I’ve not been alone in asking ‘where’s the beef?’ when discussing David Cameron’s Conservatives. The party has struggled to articulate a clear and consistent vision.

In large part, this is because the Conservatives have neglected the very things about the party that appeal to an older generation – even one raised in the swinging sixties.

These include ‘traditional values’ (essentially a sort of middle-class Reithian morality that somehow managed to transcend class barriers), conservatism in most aspects of life, a commitment to law and order and a belief in the minimum state necessary to ensure a ‘decent’ level of social justice.

These are fundamental values – and central to the brand – that the party cannot afford to discard. Unlike Labour’s baggage which Blairism left behind, Conservatism’s traditional values are deeply embedded in the British psyche. And crucially, the electorate seems to be searching for something built on rock, rather than the shifting sands on which New Labour constructed its now-crumbling castle.

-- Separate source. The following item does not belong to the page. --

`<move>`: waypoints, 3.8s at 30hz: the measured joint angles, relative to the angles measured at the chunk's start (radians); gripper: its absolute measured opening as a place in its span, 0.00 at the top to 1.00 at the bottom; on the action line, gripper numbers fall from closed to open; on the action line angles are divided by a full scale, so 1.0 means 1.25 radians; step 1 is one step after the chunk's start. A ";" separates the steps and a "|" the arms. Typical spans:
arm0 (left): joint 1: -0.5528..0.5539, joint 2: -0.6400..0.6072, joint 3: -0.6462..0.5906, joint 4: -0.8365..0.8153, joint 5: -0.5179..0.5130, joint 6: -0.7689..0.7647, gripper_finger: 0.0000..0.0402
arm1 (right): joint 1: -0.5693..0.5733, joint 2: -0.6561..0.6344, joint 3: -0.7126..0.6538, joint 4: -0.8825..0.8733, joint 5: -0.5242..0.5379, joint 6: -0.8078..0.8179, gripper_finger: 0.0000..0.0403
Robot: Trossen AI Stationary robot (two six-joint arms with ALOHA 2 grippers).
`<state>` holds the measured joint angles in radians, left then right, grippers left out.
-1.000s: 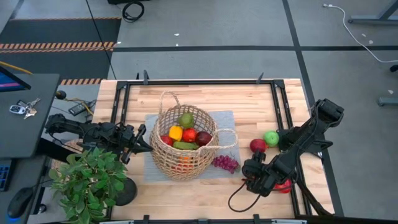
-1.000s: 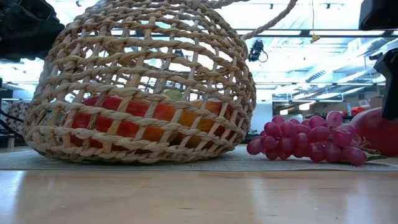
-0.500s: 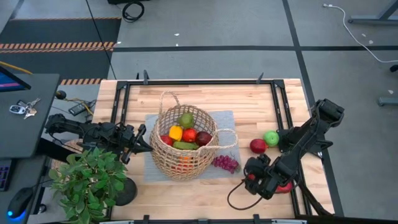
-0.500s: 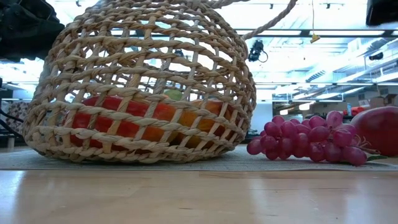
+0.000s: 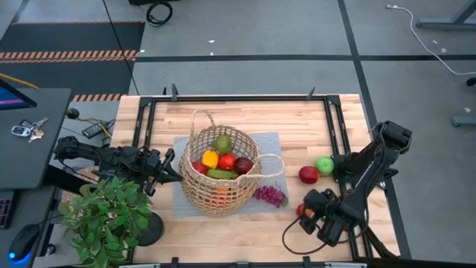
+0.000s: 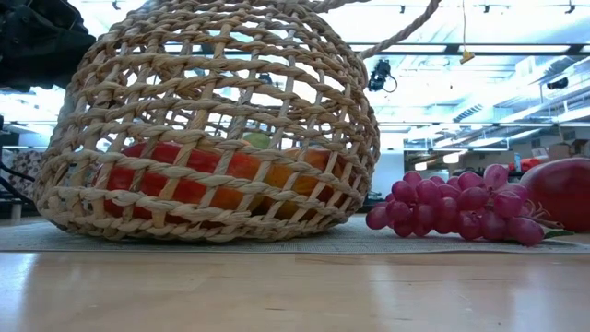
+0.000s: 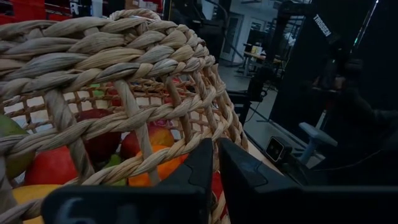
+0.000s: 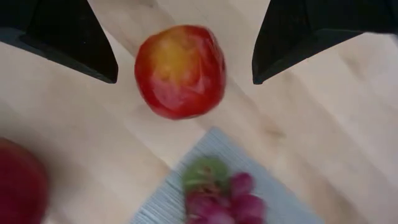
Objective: Build produce basket
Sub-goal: Put the left red apple into the basket
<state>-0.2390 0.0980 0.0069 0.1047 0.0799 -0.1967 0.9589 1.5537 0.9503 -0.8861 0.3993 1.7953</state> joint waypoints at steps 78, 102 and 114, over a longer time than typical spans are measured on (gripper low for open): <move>0.000 0.000 0.000 0.001 0.000 0.000 0.91 | -0.302 0.117 0.393 0.820 0.706 -2.418 0.31; 0.000 0.000 0.000 0.001 0.000 0.000 0.93 | -0.414 0.117 0.393 0.774 0.653 -1.868 0.31; 0.000 0.000 0.000 0.001 0.000 0.000 0.92 | -0.529 0.117 0.393 0.770 0.559 -1.465 0.31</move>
<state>-0.2390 0.0980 0.0069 0.1059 0.0799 -0.1970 0.2978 1.7000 1.4410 0.0764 1.0977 -0.0364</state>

These values also particularly appeal to what is now undeniably the most important section of the voting population. There are twice as many over-65s as there are under 25s and they are roughly twice as likely to turn out and vote. Traditionally, older voters have been less likely to change their vote. But the group now picking up their pensions were the very ones who first abandoned Old Labour and later deserted Thatcherism for its spiritual successor, New Labour.

Appalled by sleaze, frightened by economic downturns and unimpressed by Brown, this group is ready to change once again.

Instead of attempting to appeal to the aspiring classes – that is, today’s versions of Mondeo Man and Worcester Woman - Cameron should focus on a group which the main parties effectively ignore in any but a token way.

No doubt there would be plenty of jokes about ‘Zimmer Man’ and ‘Wheelchair Woman’.

Parties appear terrified of pushing policies for the over 55s, for fear of association with the old in an age where youth (in itself) is celebrated and where party leaders must not be their 60s.

'Grey' is not an attractive colour or exciting concept for those pushing a product. But the times they are a changing and neither youth nor newness are the shiny, spanking, desirable commodities they once were. More than any soap powder campaign, Blair's Labour party has devalued the word 'New'.

Today’s pensioners, and those soon-to-be pensioners, have a memory of the Tories as the natural party of government in a time when we’d never had it so good. How true that was is irrelevant, but the much-vilified 1950s were actually a time of optimism.

Cameron must recognise his party’s historical strengths - and that means embracing the core values of the largest section of the electorate rather than the fleeting fads of focus groups.